British furniture manufacturing company GPlan was launched in 1953, but its roots go back much further. In 1898, Ebenezer Gomme (1858–1931) set up a fine woodworking atelier, E. Gomme Ltd., in High Wycombe, England, a major centre of British furniture manufacturing.
Although most of the British public reverted to traditional tastes after the war, there was a small but growing market for high-quality, modernist furniture, and G-Plan successfully spoke to this younger, more progressive audience. Through clever marketing campaigns, G-Plan set the standard for modernist, mass-market furniture in postwar Britain. G-Plan’s C Range, with an aesthetic that celebrated its machine production, was launched in 1953, and by 1957 it had become enormously popular.

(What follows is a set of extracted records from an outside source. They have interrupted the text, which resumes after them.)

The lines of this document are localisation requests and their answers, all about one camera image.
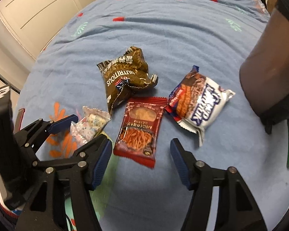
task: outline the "blue gripper pad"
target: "blue gripper pad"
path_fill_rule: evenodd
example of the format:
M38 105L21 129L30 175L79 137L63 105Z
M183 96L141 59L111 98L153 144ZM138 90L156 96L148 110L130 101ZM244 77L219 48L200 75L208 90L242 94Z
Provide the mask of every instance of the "blue gripper pad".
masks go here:
M179 173L182 184L184 186L186 186L187 189L189 190L190 186L191 186L191 182L190 182L190 178L189 178L189 169L188 169L174 139L172 139L170 142L170 153L171 153L172 159L174 161L174 164L176 166L176 170Z
M110 156L112 153L112 142L110 140L107 141L104 150L101 153L101 156L99 157L99 160L96 163L96 166L94 168L93 172L93 181L92 186L95 190L97 186L99 186L102 182L105 170L107 168Z
M68 117L63 118L60 121L51 124L50 128L48 129L48 133L55 135L66 129L69 129L71 122L78 122L78 116L70 115Z

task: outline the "black cable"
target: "black cable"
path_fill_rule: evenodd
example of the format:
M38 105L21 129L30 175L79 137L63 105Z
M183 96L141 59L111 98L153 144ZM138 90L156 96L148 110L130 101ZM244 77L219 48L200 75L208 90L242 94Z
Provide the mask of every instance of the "black cable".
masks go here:
M70 221L70 218L68 217L67 214L65 214L65 216L66 216L66 219L68 220L70 231L73 231L74 228L72 227L72 222Z

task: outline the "brown snack bag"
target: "brown snack bag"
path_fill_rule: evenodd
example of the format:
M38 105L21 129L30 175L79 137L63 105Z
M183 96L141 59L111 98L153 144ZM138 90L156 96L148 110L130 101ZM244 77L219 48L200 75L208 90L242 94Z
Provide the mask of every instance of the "brown snack bag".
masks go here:
M97 66L104 77L110 114L117 105L135 92L154 87L158 82L157 75L149 77L148 64L142 50L137 47L129 47L123 56L103 61Z
M113 153L154 168L159 124L167 101L164 97L131 98Z

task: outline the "white snack wrapper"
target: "white snack wrapper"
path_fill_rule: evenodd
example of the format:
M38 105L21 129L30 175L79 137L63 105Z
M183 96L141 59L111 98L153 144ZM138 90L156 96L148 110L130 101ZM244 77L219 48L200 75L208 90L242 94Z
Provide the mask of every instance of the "white snack wrapper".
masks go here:
M71 122L70 132L79 145L84 145L97 136L110 121L110 114L95 108L82 107L85 117L78 123Z
M198 71L199 68L194 65L171 92L165 109L182 128L198 134L199 146L202 146L205 129L214 122L235 93L222 89Z

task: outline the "clear plastic wrapper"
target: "clear plastic wrapper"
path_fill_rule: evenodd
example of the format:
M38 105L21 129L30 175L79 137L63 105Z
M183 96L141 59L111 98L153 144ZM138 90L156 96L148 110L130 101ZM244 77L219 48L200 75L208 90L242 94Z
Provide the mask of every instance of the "clear plastic wrapper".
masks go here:
M71 122L70 133L82 146L97 136L110 121L110 114L96 108L82 107L85 117L79 122Z

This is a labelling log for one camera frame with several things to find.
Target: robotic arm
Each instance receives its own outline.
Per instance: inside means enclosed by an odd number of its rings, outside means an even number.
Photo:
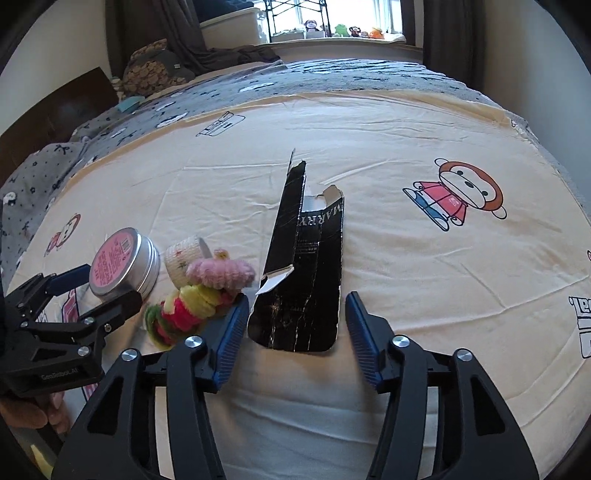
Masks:
[[[125,350],[104,376],[105,336],[139,312],[139,293],[128,291],[77,323],[35,321],[53,296],[87,282],[88,272],[83,265],[62,275],[37,275],[8,295],[1,309],[0,385],[5,394],[34,398],[103,379],[61,448],[52,479],[163,480],[154,392],[166,386],[177,480],[224,480],[204,394],[217,393],[230,377],[248,321],[248,300],[239,295],[223,320],[209,322],[200,336],[169,352],[142,356]],[[440,391],[429,480],[538,480],[519,426],[473,353],[459,349],[448,356],[423,350],[396,335],[385,319],[369,314],[356,292],[347,296],[345,313],[366,380],[378,394],[390,395],[368,480],[417,478],[429,386]],[[9,478],[44,478],[1,417],[0,447]]]

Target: bed
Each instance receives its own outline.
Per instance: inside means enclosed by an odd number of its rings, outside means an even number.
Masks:
[[[424,348],[474,351],[545,478],[591,413],[591,228],[567,173],[523,119],[417,64],[279,61],[224,73],[130,115],[113,108],[14,172],[1,190],[9,290],[39,271],[91,262],[107,236],[129,225],[160,251],[198,233],[260,276],[295,148],[309,182],[345,195],[343,298],[358,290],[372,313]],[[227,131],[203,133],[225,115],[235,117]],[[67,157],[62,170],[44,168],[52,155]],[[421,192],[446,171],[482,193],[483,203],[456,221],[421,204]],[[51,188],[37,184],[45,175]],[[60,234],[64,241],[51,247]],[[149,301],[171,289],[162,266]],[[98,302],[84,289],[74,295],[81,312]],[[66,297],[40,320],[62,321]],[[139,317],[109,338],[105,367],[128,345],[156,351]],[[74,416],[90,393],[67,393]],[[423,476],[433,457],[434,399]],[[348,480],[366,475],[386,399],[364,384],[341,325],[323,356],[244,339],[230,383],[208,402],[229,479]],[[157,409],[164,407],[160,396]],[[173,478],[162,414],[157,429],[161,473]]]

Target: pink crochet flower
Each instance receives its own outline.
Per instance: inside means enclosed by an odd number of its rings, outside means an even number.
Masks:
[[[195,284],[221,290],[241,290],[255,279],[255,270],[244,260],[231,260],[225,250],[216,250],[214,258],[199,258],[187,269]]]

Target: human hand
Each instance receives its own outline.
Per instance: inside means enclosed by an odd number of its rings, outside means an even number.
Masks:
[[[57,433],[70,430],[70,417],[64,403],[64,392],[54,393],[46,406],[17,398],[0,398],[0,414],[8,426],[40,429],[49,422]]]

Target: orange plush toy
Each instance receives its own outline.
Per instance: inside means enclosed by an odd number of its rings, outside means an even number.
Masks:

By the 1960s, the Scandinavian look was sweeping international design, and British-made furniture was being outsold by Danish imports. To compete, G-Plan brought in Danish designer Ib Kofod-Larsen to create new collections in fine woods, like teak and rosewood. While these Kofod-Larsen pieces have become very collectible today, at the time, they were not well appreciated by the design community—perhaps viewed as lesser variations on the furniture available from Scandinavia. Despite the competition, G-Plan remained one of the most recognized names in furniture manufacturing in the UK through the end of the 1970s.